The runtime can be reduced up to 50% by leaving the UNWIND-PROTECT out,
but then the process should not be interrupted for data consistency.

I want to thank for all reactions, especially from Bernhard and Frank.


FROM:

Ton Kostelijk, 
email adress: ········@apolloway.prl.philips.nl

Re: EQUAL on circular lists, yet again. Frank Yellin
Re: EQUAL on circular lists, yet again. Don Cohen

From: Frank Yellin
Subject: Re: EQUAL on circular lists, yet again.
Date: Mon, 17 Jun 1991 14:07:12 +0000
Message-ID: <FY.91Jun17160712@hardwick.lucid.com>

Ton Kostelijk posts the following algorithm from Bernhard Pfahringer.
> (defun equal-circle (cons1 cons2)
>   (or (eql cons1 cons2)
>       (and (consp cons1)
>            (consp cons2)
>            (let ((f2 (first cons2))
>                  (r2 (rest cons2)))
>              (unwind-protect
>                  (progn (setf (first cons2) (first cons1)
>                              (rest cons2) (rest cons1))
>                         (and (equal-circle (first cons1) f2)
>                              (and (equal-circle (first cons1) f2)
>                                  (equal-circle (rest cons1) r2))))
>               (setf (first cons2) f2 (rest cons2) r2))))))

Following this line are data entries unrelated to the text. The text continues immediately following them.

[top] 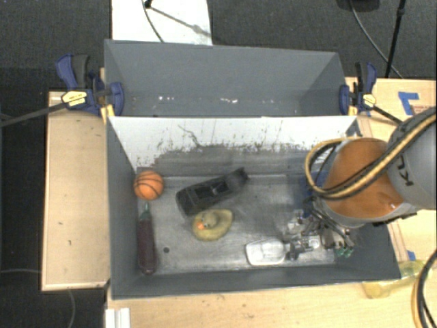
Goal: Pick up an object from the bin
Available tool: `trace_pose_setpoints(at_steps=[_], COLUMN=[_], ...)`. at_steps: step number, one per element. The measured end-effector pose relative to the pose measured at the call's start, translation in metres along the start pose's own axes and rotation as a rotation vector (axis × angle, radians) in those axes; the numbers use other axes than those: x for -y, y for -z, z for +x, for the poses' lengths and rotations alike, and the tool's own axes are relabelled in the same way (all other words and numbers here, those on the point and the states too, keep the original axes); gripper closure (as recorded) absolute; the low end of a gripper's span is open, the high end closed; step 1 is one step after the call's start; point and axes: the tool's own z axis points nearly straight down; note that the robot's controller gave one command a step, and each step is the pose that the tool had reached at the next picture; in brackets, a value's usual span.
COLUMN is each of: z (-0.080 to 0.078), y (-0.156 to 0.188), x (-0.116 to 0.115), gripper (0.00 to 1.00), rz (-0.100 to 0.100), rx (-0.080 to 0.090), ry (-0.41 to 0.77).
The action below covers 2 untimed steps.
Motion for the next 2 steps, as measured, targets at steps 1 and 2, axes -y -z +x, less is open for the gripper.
trace_pose_setpoints(at_steps=[1, 2], z=[-0.011, -0.016], y=[0.05, 0.073], x=[0.011, 0.015], gripper=[1.0, 1.0], rz=[-0.002, -0.001], rx=[-0.011, -0.008], ry=[0.049, 0.078])
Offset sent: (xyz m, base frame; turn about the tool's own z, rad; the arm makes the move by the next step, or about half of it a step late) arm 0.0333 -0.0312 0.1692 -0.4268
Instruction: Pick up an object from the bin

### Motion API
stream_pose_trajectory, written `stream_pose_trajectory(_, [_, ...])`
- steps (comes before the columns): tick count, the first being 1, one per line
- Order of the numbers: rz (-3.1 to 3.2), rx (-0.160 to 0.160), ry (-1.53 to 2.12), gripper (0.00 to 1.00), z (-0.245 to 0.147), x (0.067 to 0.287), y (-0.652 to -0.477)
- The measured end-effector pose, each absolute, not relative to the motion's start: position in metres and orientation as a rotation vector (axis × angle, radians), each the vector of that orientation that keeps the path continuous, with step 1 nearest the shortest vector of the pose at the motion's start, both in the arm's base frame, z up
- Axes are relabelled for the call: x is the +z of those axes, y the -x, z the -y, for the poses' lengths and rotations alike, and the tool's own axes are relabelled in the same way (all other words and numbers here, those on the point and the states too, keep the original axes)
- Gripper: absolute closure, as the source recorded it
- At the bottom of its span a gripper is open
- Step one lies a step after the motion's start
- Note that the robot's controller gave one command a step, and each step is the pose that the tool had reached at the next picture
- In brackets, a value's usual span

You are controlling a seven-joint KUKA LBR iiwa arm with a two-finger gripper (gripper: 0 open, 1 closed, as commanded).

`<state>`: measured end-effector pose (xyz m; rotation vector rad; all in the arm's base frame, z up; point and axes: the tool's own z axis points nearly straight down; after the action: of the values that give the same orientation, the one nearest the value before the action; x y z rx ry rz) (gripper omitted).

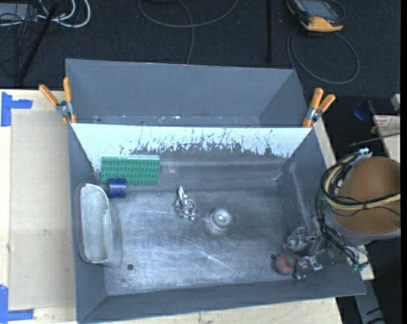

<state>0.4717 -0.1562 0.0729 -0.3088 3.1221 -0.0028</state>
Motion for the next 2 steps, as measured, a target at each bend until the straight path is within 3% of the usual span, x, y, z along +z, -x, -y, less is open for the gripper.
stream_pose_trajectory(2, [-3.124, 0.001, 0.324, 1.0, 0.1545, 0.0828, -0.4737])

I received mail from Jim Boyce (the originator of the idea for my original
algorithm) this morning.  He sent me an example for which the above
algorithm goes into an infinite loop, even though it should return 't.

Imagine four cons cells, which we'll call a, b, c, and d, in which the car
and cdr of each of the four cells are themselves one of the four cons cells.

Trivially, any two should be equal-circle to each other, since c {a|d}* r
applied to any of the four cells gives you another of the cells.

Here's what a, b, c, and d look like:

           a       b       c       d
        (c . b) (a . c) (a . c) (d . d)


Now try (equal-circle a d)
                                a          b          c          d

(equal-circle a d)           (c . b)    (a . c)    (a . c)    (d . d)
  BASH d=d.d                 (c . b)    (a . c)    (a . c)    (c . b)
  (equal-circle c d)         (c . b)    (a . c)    (a . c)    (c . b)
    BASH d=c.b               (c . b)    (a . c)    (a . c)    (a . c)
    (equal-circle a c)       (c . b)    (a . c)    (a . c)    (a . c)  **
      BASH c=a.c             (c . b)    (a . c)    (c . b)    (a . c)
      (equal-circle c a) => t
      (equal-circle b c)     (c . b)    (a . c)    (c . b)    (a . c)
        BASH c=c.b           (c . b)    (a . c)    (a . c)    (a . c)
        (equal-circle a c)   (c . b)    (a . c)    (a . c)    (a . c)  **

The two lines marked ** are identical, but one is a subproblem of the
other.  So the result is infinite recursion.

Here's the example in "standard" lisp notation:
   (equal-circle '#1=(#3=(#1# . #3#) . #2=(#1# . #3#))   '#4=(#4# . #4#))
Try it and watch your stack overflow.

The moral:  rplaca and rplacd are dangerous toys, even when they go by
other names.  


-- Frank Yellin
   ··@lucid.com

From: Don Cohen
Subject: Re: EQUAL on circular lists, yet again.
Date: Wed, 19 Jun 1991 20:09:49 +0000
Message-ID: <18310@venera.isi.edu>

It seems to me that the solution has to postulate a set of
equivalences.  Whenever you come across a non-list you can
potentially determine that the structures are not equivalent.
Otherwise you simply have to postulate that they are, and
check their cars and cdrs.  In order to avoid infinite
recursion, of course, any time that you come across a pair
that was already postulated equivalent, you don't recur.
The transitivity of equivalence can be used to reduce the
amount of checking.  The <angle brackets> below indicate
code to be filled in.

(defun equal-circle (x y &aux <equivalence-data>)
  (labels
   ((presume-equivalent (x y)
	<merge the equivalence classes of x and y>)
    (presumed-equivalent (x y)
	<determine whether the equivalence classes of x and y are the same>)
    (test-equivalent x y)
      (if (or (eq x y) (presumed-equivalent x y)) t
	(if (not (and (consp x) (consp y))) (return-from equal-circle nil)
	  (progn (presume-equivalent x y)
		 (test-equivalent (car x) (car y))
		 (test-equivalent (cdr x) (cdr y))))))
   (test-equivalent x y)))

There are pretty efficient ways of finding and merging equivalence classes.